- Born: May 7, 1952 New York City, U.S.
- Died: March 2, 2024 (aged 71)
- Education: Brandeis University (B.A. 1974); University of Massachusetts (Ph.D., Linguistics 1978); Harvard Law School (J.D. 1982);
- Occupation: Law professor
- Employer: Brooklyn Law School
- Known for: study of the way in which linguistic analysis can inform the legal system
- Title: Don Forchelli Professor of Law and Director of the Center for the Study of Law, Language and Cognition

= Lawrence Solan =

American linguist (1952–2024)

Lawrence M. Solan (May 7, 1952 – March 2, 2024) was an American academic who was the Don Forchelli Professor of Law and Director of the Center for the Study of Law, Language and Cognition at Brooklyn Law School.

==Biography==
===Background===
Lawrence M. Solan was born in New York City to Harold and Shirley Solan. He grew up in Teaneck, New Jersey.
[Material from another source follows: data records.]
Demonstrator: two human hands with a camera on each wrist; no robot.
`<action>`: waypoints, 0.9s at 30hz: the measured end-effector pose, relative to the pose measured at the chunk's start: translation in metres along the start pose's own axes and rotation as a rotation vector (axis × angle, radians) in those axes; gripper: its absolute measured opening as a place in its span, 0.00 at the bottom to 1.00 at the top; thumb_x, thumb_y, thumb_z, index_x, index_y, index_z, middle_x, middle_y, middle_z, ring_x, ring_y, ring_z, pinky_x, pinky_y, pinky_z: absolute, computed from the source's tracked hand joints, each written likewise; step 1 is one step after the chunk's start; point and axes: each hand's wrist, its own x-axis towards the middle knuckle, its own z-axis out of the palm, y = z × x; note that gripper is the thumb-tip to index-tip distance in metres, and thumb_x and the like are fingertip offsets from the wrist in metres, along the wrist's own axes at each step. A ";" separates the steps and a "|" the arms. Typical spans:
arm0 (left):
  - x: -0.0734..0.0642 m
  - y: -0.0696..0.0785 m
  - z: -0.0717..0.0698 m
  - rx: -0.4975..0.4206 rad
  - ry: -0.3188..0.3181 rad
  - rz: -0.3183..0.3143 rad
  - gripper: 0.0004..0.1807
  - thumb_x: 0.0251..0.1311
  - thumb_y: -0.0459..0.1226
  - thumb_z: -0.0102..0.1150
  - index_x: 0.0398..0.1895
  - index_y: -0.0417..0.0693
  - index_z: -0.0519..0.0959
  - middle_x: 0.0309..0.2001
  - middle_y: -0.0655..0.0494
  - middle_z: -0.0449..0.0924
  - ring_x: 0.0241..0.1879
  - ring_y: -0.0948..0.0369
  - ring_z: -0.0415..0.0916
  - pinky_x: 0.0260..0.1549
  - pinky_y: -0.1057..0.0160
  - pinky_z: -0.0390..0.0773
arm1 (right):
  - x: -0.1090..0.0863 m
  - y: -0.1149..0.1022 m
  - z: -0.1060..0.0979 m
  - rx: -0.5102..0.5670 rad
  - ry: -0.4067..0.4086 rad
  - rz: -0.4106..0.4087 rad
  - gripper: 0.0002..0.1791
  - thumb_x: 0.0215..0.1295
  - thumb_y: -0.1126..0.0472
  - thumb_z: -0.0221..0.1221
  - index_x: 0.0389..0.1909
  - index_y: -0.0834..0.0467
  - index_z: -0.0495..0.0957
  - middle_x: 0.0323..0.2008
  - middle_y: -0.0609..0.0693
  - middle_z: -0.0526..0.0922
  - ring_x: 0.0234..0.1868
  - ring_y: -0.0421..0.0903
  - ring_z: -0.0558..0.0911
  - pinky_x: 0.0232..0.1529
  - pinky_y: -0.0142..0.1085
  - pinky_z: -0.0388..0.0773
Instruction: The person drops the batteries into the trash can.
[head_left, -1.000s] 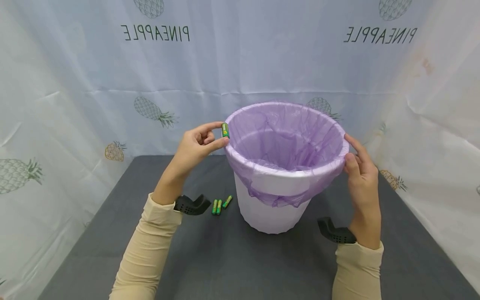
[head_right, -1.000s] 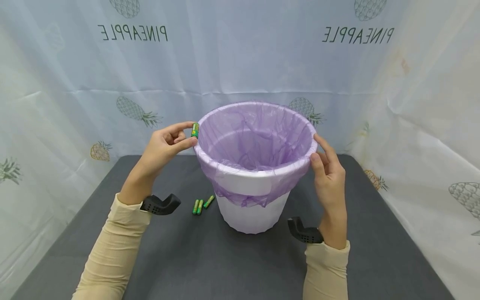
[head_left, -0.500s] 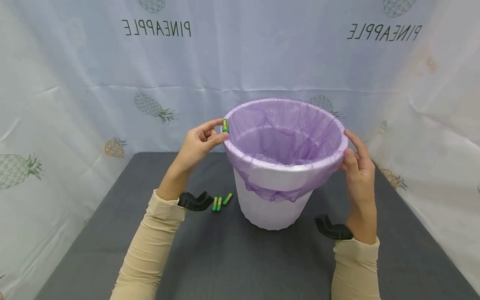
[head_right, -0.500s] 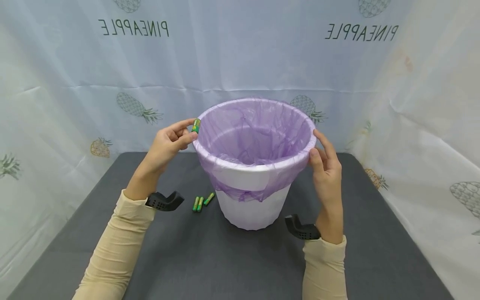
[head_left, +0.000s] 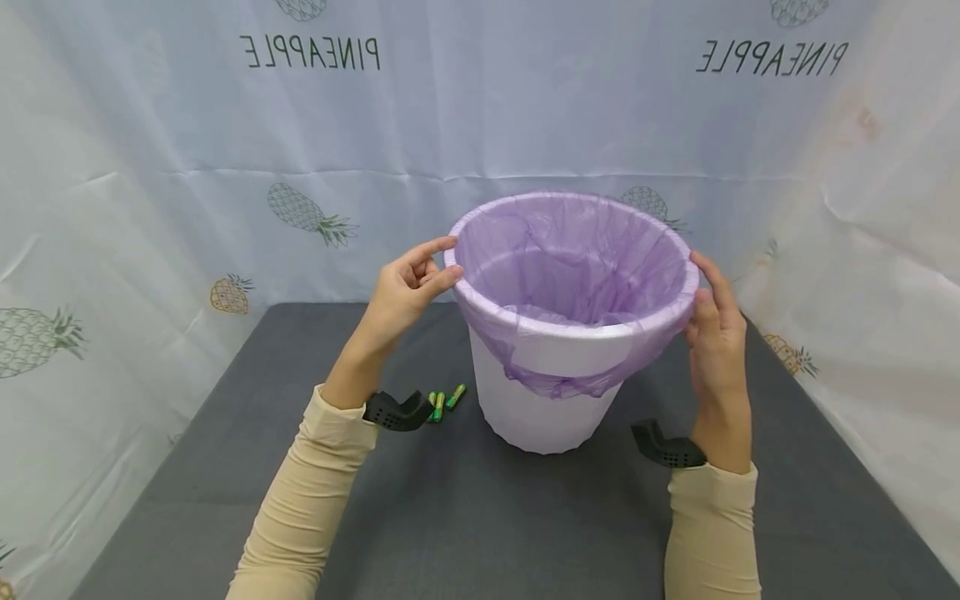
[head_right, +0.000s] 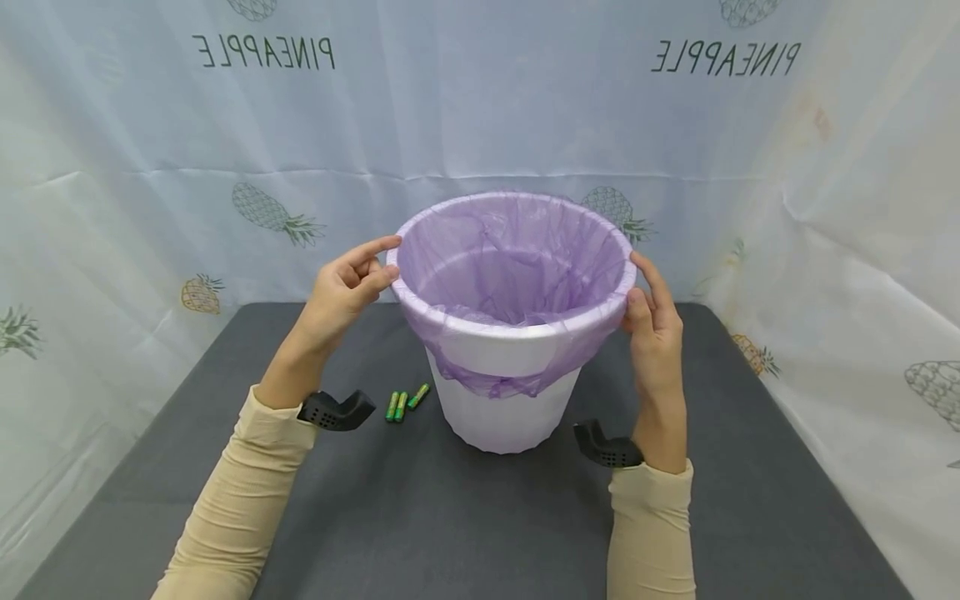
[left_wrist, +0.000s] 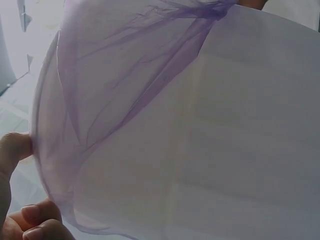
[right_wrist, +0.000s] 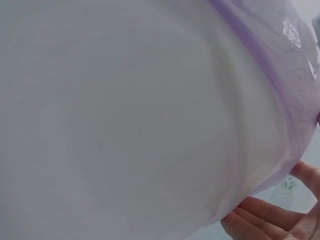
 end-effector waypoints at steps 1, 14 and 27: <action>0.000 0.000 0.000 -0.004 0.000 0.003 0.26 0.63 0.35 0.58 0.66 0.44 0.70 0.22 0.66 0.58 0.24 0.69 0.54 0.30 0.71 0.60 | 0.000 0.000 0.000 -0.004 0.002 0.001 0.21 0.73 0.62 0.50 0.65 0.58 0.70 0.39 0.47 0.81 0.34 0.36 0.80 0.33 0.25 0.78; -0.010 -0.014 -0.007 -0.096 0.063 0.166 0.23 0.62 0.25 0.53 0.61 0.31 0.70 0.21 0.65 0.57 0.22 0.69 0.52 0.26 0.71 0.56 | 0.001 0.000 0.003 -0.001 0.029 -0.011 0.21 0.72 0.61 0.51 0.64 0.58 0.71 0.36 0.46 0.80 0.31 0.35 0.77 0.30 0.25 0.76; -0.033 -0.043 -0.023 -0.028 0.087 0.134 0.19 0.64 0.27 0.53 0.58 0.33 0.73 0.22 0.67 0.64 0.19 0.68 0.51 0.24 0.67 0.54 | -0.002 -0.001 0.005 -0.034 0.064 0.039 0.22 0.71 0.59 0.52 0.65 0.56 0.70 0.38 0.45 0.79 0.33 0.35 0.76 0.32 0.24 0.75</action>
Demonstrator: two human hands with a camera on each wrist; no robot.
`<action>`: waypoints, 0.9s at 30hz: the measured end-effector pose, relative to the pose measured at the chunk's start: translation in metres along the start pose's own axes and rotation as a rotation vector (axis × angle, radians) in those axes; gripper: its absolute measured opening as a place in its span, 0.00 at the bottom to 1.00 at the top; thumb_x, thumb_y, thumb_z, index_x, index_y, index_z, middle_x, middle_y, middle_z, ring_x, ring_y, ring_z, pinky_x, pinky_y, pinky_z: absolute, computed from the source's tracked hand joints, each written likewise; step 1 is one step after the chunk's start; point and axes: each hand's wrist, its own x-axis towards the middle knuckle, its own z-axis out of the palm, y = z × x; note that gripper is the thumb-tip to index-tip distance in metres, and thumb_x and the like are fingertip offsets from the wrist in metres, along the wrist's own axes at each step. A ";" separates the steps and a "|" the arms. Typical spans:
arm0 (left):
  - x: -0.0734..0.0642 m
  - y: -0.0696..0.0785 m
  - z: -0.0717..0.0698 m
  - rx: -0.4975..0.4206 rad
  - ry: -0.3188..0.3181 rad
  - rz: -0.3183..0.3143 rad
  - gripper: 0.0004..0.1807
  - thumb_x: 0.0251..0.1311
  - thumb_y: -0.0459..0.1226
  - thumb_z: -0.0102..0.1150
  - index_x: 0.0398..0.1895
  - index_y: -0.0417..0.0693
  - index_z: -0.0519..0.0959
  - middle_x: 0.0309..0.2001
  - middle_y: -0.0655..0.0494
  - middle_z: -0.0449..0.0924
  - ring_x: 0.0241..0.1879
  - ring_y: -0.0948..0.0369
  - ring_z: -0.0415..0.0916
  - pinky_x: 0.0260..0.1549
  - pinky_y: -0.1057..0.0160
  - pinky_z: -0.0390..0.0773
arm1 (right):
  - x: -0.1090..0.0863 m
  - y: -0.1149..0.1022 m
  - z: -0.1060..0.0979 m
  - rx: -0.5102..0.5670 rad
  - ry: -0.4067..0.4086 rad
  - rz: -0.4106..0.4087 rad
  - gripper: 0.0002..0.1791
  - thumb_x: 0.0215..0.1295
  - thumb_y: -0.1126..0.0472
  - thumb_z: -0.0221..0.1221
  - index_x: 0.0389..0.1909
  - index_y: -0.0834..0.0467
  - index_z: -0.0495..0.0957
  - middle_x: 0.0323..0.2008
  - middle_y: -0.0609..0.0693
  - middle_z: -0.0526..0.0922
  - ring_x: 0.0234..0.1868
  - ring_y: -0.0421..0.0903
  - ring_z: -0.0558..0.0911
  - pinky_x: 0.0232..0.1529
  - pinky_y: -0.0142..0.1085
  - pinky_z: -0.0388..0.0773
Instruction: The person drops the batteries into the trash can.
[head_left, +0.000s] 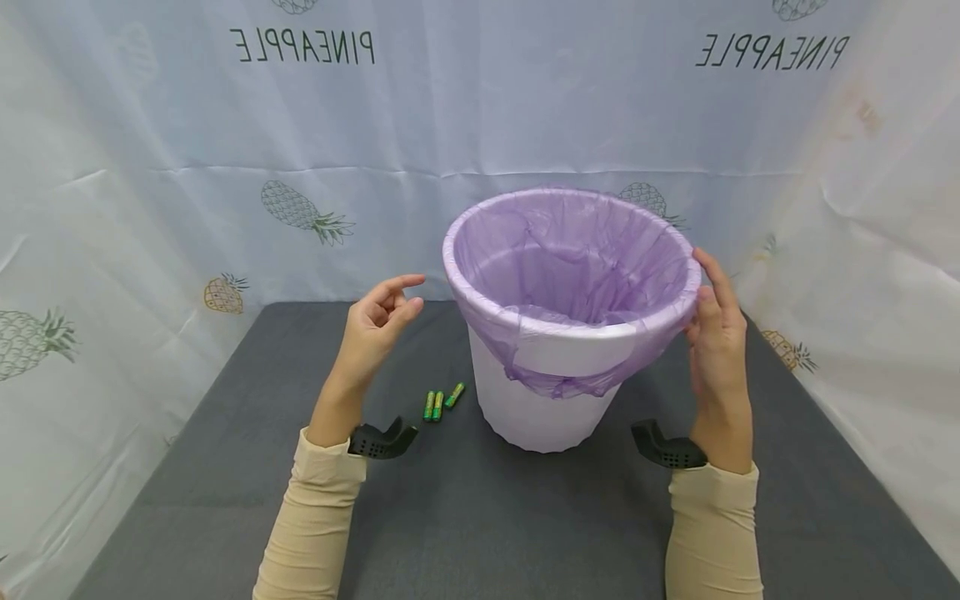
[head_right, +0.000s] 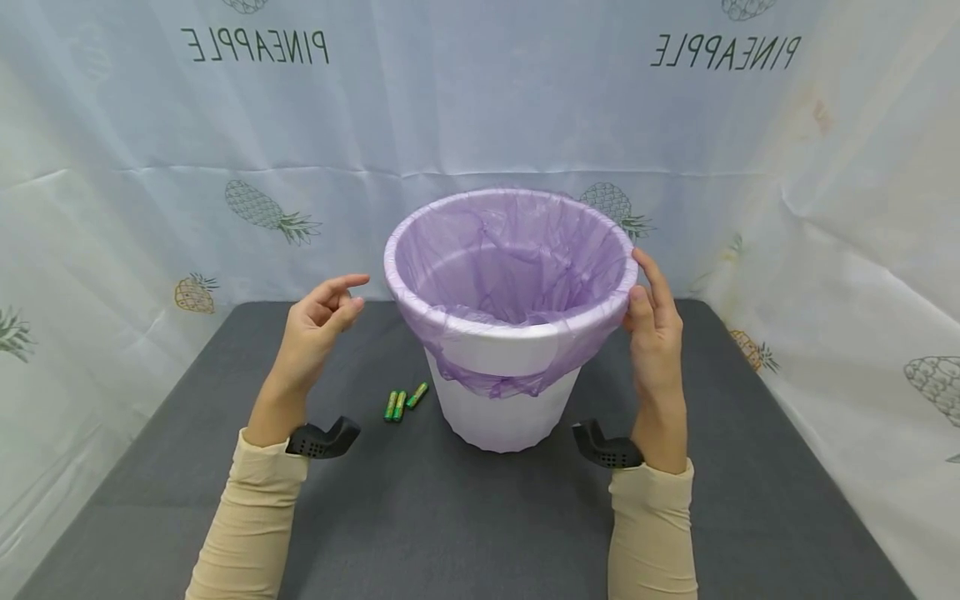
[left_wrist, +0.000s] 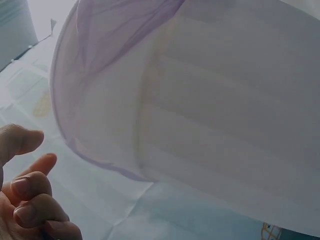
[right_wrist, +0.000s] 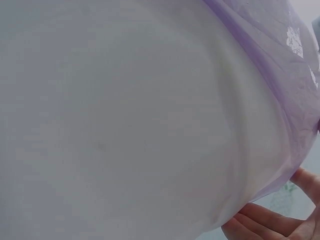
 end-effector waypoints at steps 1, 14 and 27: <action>-0.001 -0.002 -0.001 0.005 0.008 0.002 0.18 0.64 0.27 0.53 0.57 0.32 0.73 0.22 0.67 0.65 0.19 0.69 0.52 0.24 0.67 0.54 | 0.000 0.000 0.000 -0.009 0.008 0.002 0.23 0.71 0.59 0.53 0.65 0.56 0.70 0.38 0.45 0.79 0.33 0.35 0.76 0.32 0.24 0.75; -0.015 -0.026 -0.016 0.071 -0.028 -0.046 0.15 0.66 0.28 0.52 0.55 0.41 0.76 0.23 0.67 0.66 0.21 0.69 0.55 0.24 0.67 0.58 | 0.000 0.001 0.002 -0.040 0.042 0.013 0.24 0.70 0.57 0.54 0.65 0.56 0.70 0.38 0.44 0.79 0.33 0.35 0.76 0.32 0.23 0.75; -0.027 -0.050 -0.032 0.176 -0.106 -0.093 0.16 0.67 0.31 0.53 0.56 0.41 0.75 0.22 0.63 0.65 0.17 0.67 0.53 0.19 0.64 0.58 | 0.000 -0.001 0.002 0.001 0.045 0.026 0.24 0.71 0.57 0.54 0.66 0.56 0.69 0.34 0.44 0.77 0.30 0.35 0.74 0.30 0.23 0.73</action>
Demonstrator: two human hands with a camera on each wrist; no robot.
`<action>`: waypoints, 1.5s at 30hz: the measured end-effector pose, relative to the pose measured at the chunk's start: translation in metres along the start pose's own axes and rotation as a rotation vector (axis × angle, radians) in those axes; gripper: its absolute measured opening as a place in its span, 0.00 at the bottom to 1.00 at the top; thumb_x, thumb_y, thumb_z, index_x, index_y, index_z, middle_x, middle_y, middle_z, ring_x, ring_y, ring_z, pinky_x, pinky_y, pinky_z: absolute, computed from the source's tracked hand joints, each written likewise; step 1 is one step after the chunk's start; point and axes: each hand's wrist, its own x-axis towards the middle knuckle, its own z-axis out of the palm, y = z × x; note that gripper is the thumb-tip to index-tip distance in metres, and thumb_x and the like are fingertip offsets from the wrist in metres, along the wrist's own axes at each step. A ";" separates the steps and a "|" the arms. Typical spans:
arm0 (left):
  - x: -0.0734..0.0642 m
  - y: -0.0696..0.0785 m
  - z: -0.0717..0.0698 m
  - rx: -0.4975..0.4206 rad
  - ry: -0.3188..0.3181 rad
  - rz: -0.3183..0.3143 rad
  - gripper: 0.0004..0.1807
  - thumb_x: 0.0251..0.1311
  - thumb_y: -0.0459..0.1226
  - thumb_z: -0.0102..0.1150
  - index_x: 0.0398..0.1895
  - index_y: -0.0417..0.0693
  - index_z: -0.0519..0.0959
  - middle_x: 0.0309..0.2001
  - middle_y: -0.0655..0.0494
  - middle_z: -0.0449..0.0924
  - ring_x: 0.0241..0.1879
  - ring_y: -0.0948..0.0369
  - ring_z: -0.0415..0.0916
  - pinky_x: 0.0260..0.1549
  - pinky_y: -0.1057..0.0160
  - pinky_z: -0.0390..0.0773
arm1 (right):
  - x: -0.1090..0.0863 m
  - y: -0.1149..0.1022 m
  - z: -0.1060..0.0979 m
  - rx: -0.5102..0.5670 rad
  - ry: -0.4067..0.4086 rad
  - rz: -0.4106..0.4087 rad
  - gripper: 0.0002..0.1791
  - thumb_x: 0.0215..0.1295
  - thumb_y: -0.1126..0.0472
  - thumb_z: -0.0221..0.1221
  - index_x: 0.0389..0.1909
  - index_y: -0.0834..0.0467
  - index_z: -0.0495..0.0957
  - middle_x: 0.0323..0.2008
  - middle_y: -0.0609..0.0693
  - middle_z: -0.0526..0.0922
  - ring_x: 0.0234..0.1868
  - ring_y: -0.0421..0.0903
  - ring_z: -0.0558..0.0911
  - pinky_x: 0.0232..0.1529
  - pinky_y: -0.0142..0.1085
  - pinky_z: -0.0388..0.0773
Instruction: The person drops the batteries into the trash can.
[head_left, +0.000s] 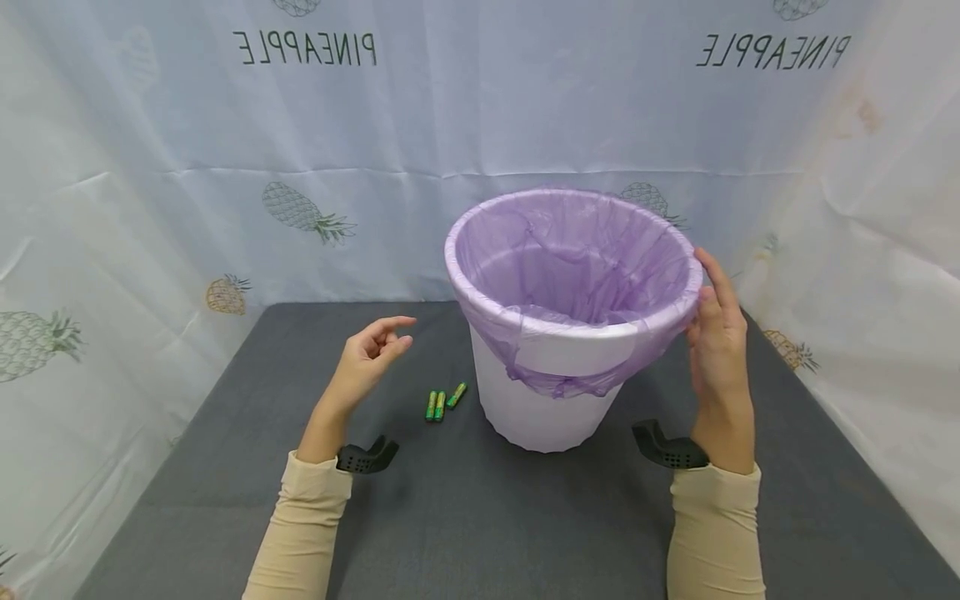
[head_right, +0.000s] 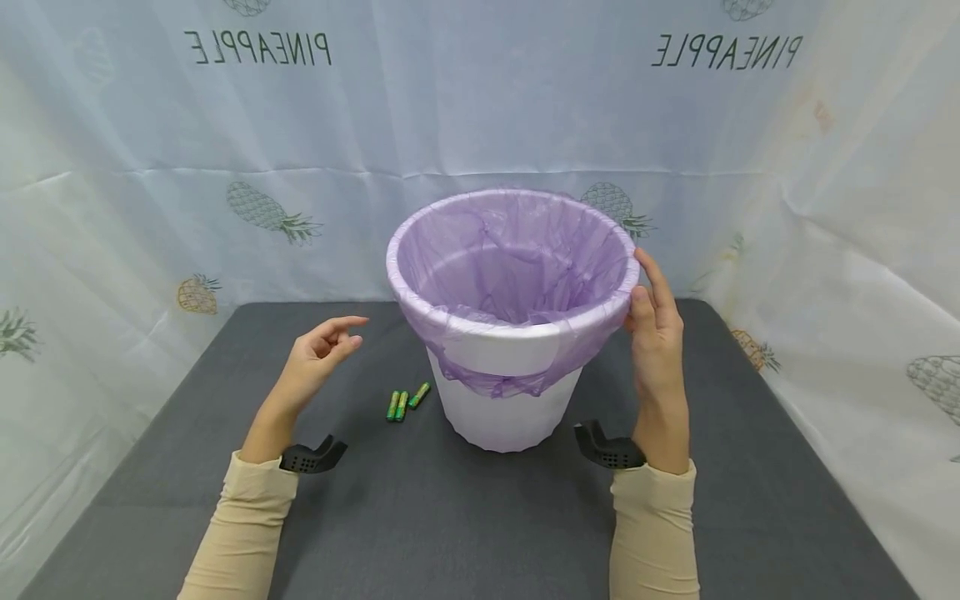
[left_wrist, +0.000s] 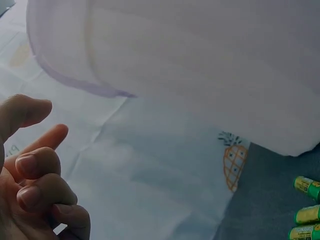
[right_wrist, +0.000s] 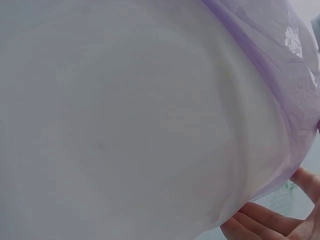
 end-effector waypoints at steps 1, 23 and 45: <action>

Solan obtained a B.A. summa cum laude from Brandeis University in 1974, a Ph.D. in Linguistics from the University of Massachusetts, Amherst, in 1978, and a J.D. from Harvard Law School in 1982.

Solan died on March 2, 2024, at the age of 71.

===Legal career===
Solan was a law clerk for Justice Stewart G. Pollock of the Supreme Court of New Jersey from 1982–83. He was later an associate and then a partner in the New York City law firm of Orans, Elsen and Lupert, from 1983–96, focusing on complex civil litigation.

He joined the faculty of Brooklyn Law School in 1996, where Solan was the Don Forchelli Professor of Law and Director of the Center for the Study of Law, Language and Cognition. Much of his academic legal career was devoted to studying and writing about the way in which linguistic analysis can inform the legal system, and he taught courses on the subject at Brooklyn Law School, Yale Law School, and in the Psychology Department and Linguistics Program at Princeton University. In 2009, he was named Honorary Professor at the Wuhan Institute of Technology.

Among Solan's books are The Language of Judges (2010), The Language of Statutes: Laws and Their Interpretation (2010), and (with Peter Tiersma) Speaking of Crime: The Language of Criminal Justice.

Solan was President of the International Association of Forensic Linguistics. He also served on the board of the International Academy of Law and Mental Health, and the editorial board of the International Journal of Speech, Language and the Law.